DATA TO EXAMINE section start

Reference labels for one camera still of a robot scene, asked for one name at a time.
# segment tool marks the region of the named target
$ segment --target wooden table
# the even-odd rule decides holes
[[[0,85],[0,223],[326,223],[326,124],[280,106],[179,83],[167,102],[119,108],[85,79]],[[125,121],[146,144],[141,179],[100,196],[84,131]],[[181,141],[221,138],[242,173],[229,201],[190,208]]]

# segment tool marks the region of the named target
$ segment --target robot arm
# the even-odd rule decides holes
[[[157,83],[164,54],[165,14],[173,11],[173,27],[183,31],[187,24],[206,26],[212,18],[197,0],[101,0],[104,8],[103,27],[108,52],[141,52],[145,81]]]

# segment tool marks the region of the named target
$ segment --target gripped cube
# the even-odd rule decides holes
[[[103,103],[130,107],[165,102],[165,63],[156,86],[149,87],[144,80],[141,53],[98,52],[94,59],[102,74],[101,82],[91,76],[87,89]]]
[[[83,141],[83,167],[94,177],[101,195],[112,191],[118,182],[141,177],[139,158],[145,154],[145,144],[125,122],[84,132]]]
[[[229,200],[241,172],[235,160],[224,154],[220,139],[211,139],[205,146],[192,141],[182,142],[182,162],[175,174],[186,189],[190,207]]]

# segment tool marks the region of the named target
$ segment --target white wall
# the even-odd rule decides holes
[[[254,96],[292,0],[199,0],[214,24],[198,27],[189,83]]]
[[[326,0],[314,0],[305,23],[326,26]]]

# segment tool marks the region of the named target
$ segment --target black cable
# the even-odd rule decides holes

DATA TO EXAMINE section end

WHAT IS NEEDED
Restate the data word for word. Begin at its first line, end at the line that contains "--target gripped cube", and include both.

THE ANSWER
Reference labels for one camera still of a robot scene, asked for one name at a time.
# segment tool marks the region of the named target
$ segment --target wooden table
# the even-odd rule decides holes
[[[0,85],[0,223],[326,223],[326,124],[280,106],[179,83],[167,102],[119,108],[85,79]],[[125,121],[146,144],[141,179],[100,196],[84,131]],[[181,141],[221,138],[242,173],[229,201],[190,208]]]

# segment tool marks the region of the named target
$ segment --target robot arm
# the even-odd rule decides holes
[[[157,83],[164,54],[165,14],[173,11],[173,27],[183,31],[187,24],[206,26],[212,18],[197,0],[101,0],[104,8],[103,27],[108,52],[141,52],[145,81]]]

# segment tool marks the region of the named target
$ segment --target gripped cube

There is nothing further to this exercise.